• [Task statement] The material below should be copied line for line, please, with pictures omitted.

-- Given material follows --

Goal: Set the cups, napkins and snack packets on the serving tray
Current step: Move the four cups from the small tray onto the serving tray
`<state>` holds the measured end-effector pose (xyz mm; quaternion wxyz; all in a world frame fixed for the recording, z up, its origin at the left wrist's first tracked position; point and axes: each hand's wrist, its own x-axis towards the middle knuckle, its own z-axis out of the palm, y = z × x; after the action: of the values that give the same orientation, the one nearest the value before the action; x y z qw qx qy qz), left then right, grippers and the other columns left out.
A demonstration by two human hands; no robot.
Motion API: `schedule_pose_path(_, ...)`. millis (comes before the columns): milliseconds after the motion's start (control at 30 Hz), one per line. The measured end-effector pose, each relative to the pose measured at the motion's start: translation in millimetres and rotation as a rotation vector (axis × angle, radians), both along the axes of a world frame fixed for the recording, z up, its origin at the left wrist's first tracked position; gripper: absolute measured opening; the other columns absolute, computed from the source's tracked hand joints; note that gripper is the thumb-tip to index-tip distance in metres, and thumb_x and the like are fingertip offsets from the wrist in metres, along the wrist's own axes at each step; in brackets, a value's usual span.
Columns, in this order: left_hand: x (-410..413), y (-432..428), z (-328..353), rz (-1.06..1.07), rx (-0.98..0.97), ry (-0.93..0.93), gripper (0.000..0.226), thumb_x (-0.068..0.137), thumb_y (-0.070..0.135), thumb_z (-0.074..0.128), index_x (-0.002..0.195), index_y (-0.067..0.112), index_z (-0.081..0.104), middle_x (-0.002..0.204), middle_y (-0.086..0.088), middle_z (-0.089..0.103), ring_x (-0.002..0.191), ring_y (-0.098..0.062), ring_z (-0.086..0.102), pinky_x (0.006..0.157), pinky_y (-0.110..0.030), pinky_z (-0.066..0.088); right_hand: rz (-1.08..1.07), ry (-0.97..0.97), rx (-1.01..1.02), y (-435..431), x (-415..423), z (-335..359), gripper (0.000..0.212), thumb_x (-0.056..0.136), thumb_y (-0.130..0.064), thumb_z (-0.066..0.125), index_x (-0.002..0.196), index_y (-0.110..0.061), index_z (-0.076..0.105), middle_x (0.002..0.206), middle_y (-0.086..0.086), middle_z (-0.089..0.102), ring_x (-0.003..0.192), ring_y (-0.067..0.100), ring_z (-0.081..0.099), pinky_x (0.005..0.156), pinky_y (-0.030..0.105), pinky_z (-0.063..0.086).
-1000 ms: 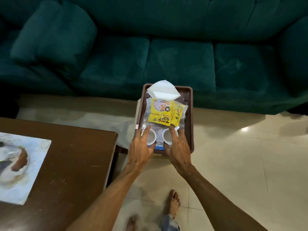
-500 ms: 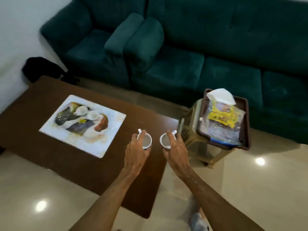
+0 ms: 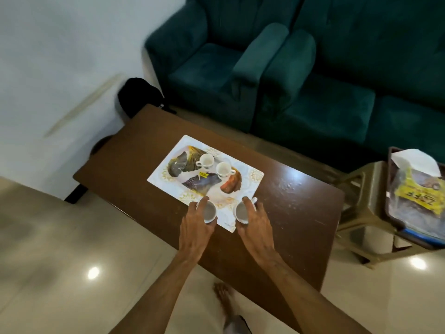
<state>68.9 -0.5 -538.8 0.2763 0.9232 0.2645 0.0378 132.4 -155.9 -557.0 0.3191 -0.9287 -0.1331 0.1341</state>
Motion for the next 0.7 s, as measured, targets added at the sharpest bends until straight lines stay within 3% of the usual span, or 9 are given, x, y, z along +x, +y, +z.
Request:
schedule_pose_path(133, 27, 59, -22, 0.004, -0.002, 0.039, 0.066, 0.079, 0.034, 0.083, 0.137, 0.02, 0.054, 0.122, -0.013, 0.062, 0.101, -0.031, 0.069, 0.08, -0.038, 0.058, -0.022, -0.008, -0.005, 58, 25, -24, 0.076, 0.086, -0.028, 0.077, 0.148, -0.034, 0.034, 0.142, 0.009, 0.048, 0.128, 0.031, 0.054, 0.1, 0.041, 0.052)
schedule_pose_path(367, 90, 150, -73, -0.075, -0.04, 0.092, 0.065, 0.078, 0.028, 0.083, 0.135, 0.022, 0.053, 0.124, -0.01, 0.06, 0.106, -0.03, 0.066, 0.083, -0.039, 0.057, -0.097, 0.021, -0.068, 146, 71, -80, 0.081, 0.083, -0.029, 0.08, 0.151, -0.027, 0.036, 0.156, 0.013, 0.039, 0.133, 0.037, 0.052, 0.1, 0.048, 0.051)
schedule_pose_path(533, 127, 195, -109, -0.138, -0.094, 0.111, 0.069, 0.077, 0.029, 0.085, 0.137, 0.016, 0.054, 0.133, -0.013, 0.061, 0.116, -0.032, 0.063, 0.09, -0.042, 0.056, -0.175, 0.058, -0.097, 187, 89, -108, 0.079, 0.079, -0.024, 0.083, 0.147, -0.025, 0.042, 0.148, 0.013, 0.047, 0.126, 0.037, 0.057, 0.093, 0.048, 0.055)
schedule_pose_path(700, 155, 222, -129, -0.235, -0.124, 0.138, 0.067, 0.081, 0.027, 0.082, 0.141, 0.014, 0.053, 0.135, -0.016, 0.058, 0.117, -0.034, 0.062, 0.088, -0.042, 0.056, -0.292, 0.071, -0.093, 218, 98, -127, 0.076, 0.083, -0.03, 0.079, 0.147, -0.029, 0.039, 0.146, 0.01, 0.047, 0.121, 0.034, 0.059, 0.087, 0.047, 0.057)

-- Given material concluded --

• [Exercise output]
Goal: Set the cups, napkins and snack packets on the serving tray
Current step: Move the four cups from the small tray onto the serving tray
`<state>` holds the measured end-effector pose (xyz mm; quaternion wxyz; all in a world frame fixed for the recording, z up, its origin at the left wrist's first tracked position; point and axes: each hand's wrist, its own x-axis towards the middle knuckle, its own z-axis out of the palm, y = z × x; after the action: of the values that give the same orientation, the one nearest the value before the action; x y z qw qx qy qz), left then right, grippers and the other columns left out.
A demonstration by two human hands; no robot.
Motion API: `schedule_pose_path(_, ...)`. millis (comes before the columns): milliseconds after the motion's start (control at 30 Hz), one per line. The measured end-effector pose, each relative to the pose measured at the motion's start: translation in millimetres and rotation as a rotation vector (axis × angle, radians), both along the axes of a world frame fixed for the recording, z up, its origin at the left wrist's first tracked position; gripper: absolute measured opening; the other columns absolute, computed from the source's tracked hand joints; note that gripper is the thumb-tip to index-tip distance in metres, and thumb_x and the like are fingertip offsets from the wrist in metres, along the wrist's own axes at each step; in brackets, a value's usual span.
Columns, in this order: left_hand: x (-410..413), y (-432..428), z (-328..353), rz (-1.06..1.07), rx (-0.98..0.97), ry (-0.93..0.93), gripper (0.000..0.226), thumb_x (-0.068..0.137), thumb_y (-0.070..0.135), thumb_z (-0.074..0.128), index_x (-0.002..0.195), index_y (-0.067..0.112), index_z (-0.081..0.104), middle_x (-0.002..0.204), middle_y (-0.086..0.088), middle_z (-0.089..0.103), ring_x (-0.002..0.191), ring_y (-0.098..0.062), ring_z (-0.086..0.102), pinky_x (0.006..0.157), pinky_y (-0.110..0.030), pinky_z (-0.066..0.088); right_hand: rz (-1.08..1.07), ry (-0.97..0.97), rx (-1.01..1.02), y (-435..431), x (-415..423), z (-335..359), gripper (0.000..0.212), thumb_x (-0.056..0.136), thumb_y (-0.130..0.064), thumb_z (-0.066..0.125), index_x (-0.002..0.196), index_y (-0.110..0.061), index_z (-0.076..0.105), middle_x (0.002..0.206), middle_y (-0.086..0.086), middle_z (-0.089..0.102), ring_x (-0.003..0.192), ring_y (-0.067..0.100), ring_z (-0.081..0.099), pinky_x (0.005..0.156), pinky_y (-0.030..0.105), pinky_z (-0.063..0.086).
-1000 ms: 
-500 ms: 
+0 ms: 
<state>68.9 -0.5 -538.8 0.2763 0.9232 0.2645 0.0378 132.4 -155.9 -557.0 0.3191 -0.9287 -0.1331 0.1341</state>
Motion for the next 0.7 s, as measured, targets added at the sharpest bends until straight lines stay within 3% of the usual span, or 9 are given, x, y, z along +x, +y, +z.
Request:
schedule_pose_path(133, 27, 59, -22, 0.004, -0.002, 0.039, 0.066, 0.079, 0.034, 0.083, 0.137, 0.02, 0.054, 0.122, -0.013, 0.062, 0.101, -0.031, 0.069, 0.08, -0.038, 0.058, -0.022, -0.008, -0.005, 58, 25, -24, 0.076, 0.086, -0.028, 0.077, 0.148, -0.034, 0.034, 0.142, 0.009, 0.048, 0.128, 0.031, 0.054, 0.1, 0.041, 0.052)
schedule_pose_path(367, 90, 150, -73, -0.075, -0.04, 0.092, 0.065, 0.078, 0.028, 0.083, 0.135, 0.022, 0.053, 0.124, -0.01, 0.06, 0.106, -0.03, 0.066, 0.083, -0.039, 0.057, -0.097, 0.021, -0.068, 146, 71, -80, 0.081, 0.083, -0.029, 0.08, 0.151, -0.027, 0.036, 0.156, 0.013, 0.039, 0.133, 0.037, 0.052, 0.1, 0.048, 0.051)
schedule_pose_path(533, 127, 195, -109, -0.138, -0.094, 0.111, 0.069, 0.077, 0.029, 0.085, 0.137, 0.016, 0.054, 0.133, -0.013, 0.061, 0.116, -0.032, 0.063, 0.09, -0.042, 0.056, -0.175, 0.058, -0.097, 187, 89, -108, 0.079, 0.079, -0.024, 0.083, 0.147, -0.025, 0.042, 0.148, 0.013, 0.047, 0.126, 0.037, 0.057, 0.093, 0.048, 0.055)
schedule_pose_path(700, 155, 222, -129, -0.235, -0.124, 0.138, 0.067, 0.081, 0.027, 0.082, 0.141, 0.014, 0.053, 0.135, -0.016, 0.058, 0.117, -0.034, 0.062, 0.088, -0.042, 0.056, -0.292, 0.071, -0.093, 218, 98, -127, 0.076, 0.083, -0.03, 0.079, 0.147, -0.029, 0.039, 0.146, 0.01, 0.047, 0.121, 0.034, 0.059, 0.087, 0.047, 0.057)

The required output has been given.